Последнее из указанных обстоятельств вообще представляется принципиально важным. Ведь в социалистическом обществе (особенно - в таком, как советское, где идеологизация и огосударствление охватили также и экономику, первичные условия жизнедеятельности, частную жизнь людей) индивидуальная энергия и инициатива, частные импульсы к активности и персональному творчеству оказываются загнанными; зажатыми, заглушёнными монолитной социалистической системой. И в обстановке, когда такого рода монолит разрушается, из него исторгается вся накопившаяся, затаившаяся энергия. И вот тогда в высшей степени важно, чтобы эта энергия была направлена в сторону реального дела экономики, производительного созидательного труда. Такую направленность мощному потоку человеческой энергии как раз и способна придать частная собственность, "завязанная" на производстве, на производительном труде (хотя, как мы увидим дальше, не одна только частная собственность). Здесь воссоздание частной собственности и потребности быстрого развития, модернизации экономики идеально, точка-в-точку, совпадают.
Проведенные в России начиная с 1992 года кардинальные, как это было объявлено, "либеральные преобразования" в экономике пошли по иному пути. Они с самого начала - во многом, увы, в силу нашего неисправимого нетерпения и во имя быстрого политического успеха - были нацелены на то, чтобы как можно быстрее перейти к передовым формам и институтам современной рыночной экономики динамично развивающегося модернизированного капитализма.
И если введение в январе 1992 года свободных цен было вызвано в основном бедственной ситуацией в потребительском хозяйстве, во всей экономике (и такая болезненная мера, повлекшая стремительную инфляцию, тем не менее действительно принесла указанные ранее положительны результаты), то очевидно, что проведенная при отсутствии производительной частной собственности в производстве эта вынужденная акция не может рассматриваться в качестве оптимального начального звена рыночных реформ в стратегическом отношении.
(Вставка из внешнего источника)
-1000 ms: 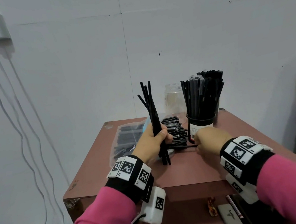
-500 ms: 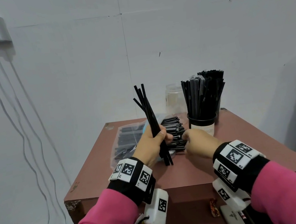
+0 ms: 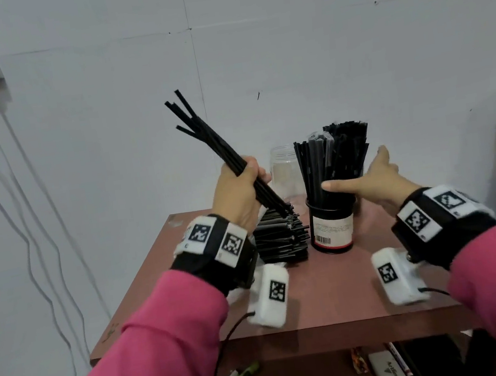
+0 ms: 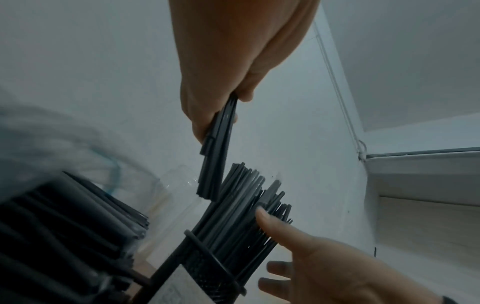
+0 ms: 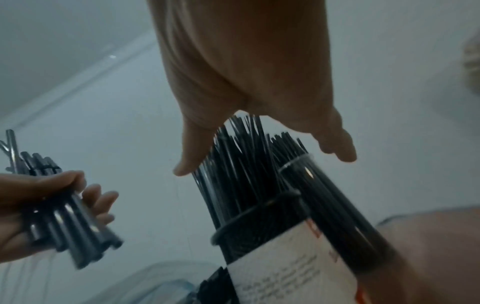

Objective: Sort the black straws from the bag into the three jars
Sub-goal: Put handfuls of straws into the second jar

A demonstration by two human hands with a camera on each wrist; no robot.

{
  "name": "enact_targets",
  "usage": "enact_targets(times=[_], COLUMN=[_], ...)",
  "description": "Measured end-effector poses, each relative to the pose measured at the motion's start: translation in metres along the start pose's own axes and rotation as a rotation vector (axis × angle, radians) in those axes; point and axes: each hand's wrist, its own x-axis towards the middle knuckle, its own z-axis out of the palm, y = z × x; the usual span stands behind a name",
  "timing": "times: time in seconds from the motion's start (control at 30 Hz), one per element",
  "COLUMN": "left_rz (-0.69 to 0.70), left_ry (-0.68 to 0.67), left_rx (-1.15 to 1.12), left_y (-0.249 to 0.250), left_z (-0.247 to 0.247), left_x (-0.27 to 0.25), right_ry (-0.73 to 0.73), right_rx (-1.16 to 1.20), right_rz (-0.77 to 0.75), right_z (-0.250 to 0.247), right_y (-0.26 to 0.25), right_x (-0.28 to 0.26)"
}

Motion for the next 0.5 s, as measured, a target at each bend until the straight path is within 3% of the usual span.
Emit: enact_targets(times=[0.17, 0.37, 0.5], left_rz=[-0.087, -0.129, -0.178], left_ry=[0.056, 0.102, 0.068], left_rx=[-0.013, 0.028, -0.102], left_y=[-0.025, -0.054, -0.083], left_z=[0.039, 0.055, 0.058], left_x=[0.030, 0.057, 0.079], right_ry=[-0.046, -0.153, -0.182], right_rx=[0.369, 0.507, 0.540], right_rz=[-0.025, -0.062, -0.064], right_z=[0.040, 0.048, 0.049], right_y=[0.018, 0.037, 0.044], right_x=[0.036, 0.049, 0.048])
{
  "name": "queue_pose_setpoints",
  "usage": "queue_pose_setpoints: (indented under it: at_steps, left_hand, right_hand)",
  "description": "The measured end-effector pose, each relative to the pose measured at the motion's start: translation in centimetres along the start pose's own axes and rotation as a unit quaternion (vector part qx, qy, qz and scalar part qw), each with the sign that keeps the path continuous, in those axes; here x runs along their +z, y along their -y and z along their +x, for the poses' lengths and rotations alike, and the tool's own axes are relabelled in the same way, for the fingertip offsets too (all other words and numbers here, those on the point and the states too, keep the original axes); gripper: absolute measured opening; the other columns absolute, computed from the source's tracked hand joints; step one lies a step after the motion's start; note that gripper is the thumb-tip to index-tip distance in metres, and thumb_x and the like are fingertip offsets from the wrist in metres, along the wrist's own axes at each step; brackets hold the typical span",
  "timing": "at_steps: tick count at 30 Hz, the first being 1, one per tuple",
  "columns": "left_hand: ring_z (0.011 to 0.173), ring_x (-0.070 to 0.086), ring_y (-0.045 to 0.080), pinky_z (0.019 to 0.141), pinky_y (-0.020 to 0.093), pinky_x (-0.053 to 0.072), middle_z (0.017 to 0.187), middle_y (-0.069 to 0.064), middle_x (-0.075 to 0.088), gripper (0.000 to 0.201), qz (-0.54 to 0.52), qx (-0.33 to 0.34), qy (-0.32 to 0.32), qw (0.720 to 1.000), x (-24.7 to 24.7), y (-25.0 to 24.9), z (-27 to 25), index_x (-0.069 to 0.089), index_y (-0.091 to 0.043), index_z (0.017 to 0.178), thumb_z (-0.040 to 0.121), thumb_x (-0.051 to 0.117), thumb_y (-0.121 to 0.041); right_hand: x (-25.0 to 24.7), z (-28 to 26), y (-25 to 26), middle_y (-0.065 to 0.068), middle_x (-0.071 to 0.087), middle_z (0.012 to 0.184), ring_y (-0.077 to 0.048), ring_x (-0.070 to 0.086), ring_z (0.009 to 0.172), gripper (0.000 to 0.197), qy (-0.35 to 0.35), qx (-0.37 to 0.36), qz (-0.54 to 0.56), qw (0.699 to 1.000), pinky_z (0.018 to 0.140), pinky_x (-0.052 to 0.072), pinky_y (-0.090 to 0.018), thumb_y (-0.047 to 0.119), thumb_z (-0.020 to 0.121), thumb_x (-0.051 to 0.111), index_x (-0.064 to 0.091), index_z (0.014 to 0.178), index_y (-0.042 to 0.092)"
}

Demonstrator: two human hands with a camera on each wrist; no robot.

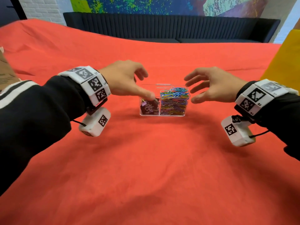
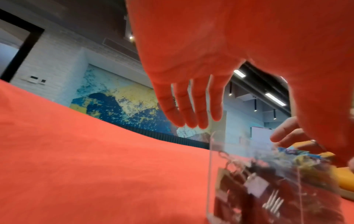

Тем более в том ускоренном, нацеленном на передовые формы варианте, который получил наименование "кардинальных" преобразований.
Не изменило сложную ситуацию и то обстоятельство, что спустя некоторое время, когда свободные цены уже породили мгновенно охватившую страну спекулятивно-торговую стихию, как будто были сделаны шаги к тому, что вообще должно было быть первым этапом создания свободной рыночной экономики, - началась официальная приватизация.
Но эта приватизация, вопреки расчетам ее организаторов, не привела к формированию частной собственности в производстве. Она, с одной стороны (ваучерная приватизация), имела пропагандистский, сугубо социалистический характер, вылилась в распределении "на равных" между всеми согражданами некоторой, весьма малой части государственного имущества в денежном выражении. С другой же стороны, официальная приватизация состояла во всеобщем акционировании государственных предприятий, которое также не дало ожидаемого результата. Ибо акционерная форма хозяйствования вообще не является способом приватизации (она существует для организации и управления хозяйственными делами при уже сложившейся частной собственности), а государственные предприятия как былые звенья "одной фабрики" сами по себе, пусть и в виде акционерных обществ, не могут одномоментно, в силу одного лишь акционирования в любом его варианте, превратиться в свободных товаропроизводителей, функционирующих на основе частной собственности.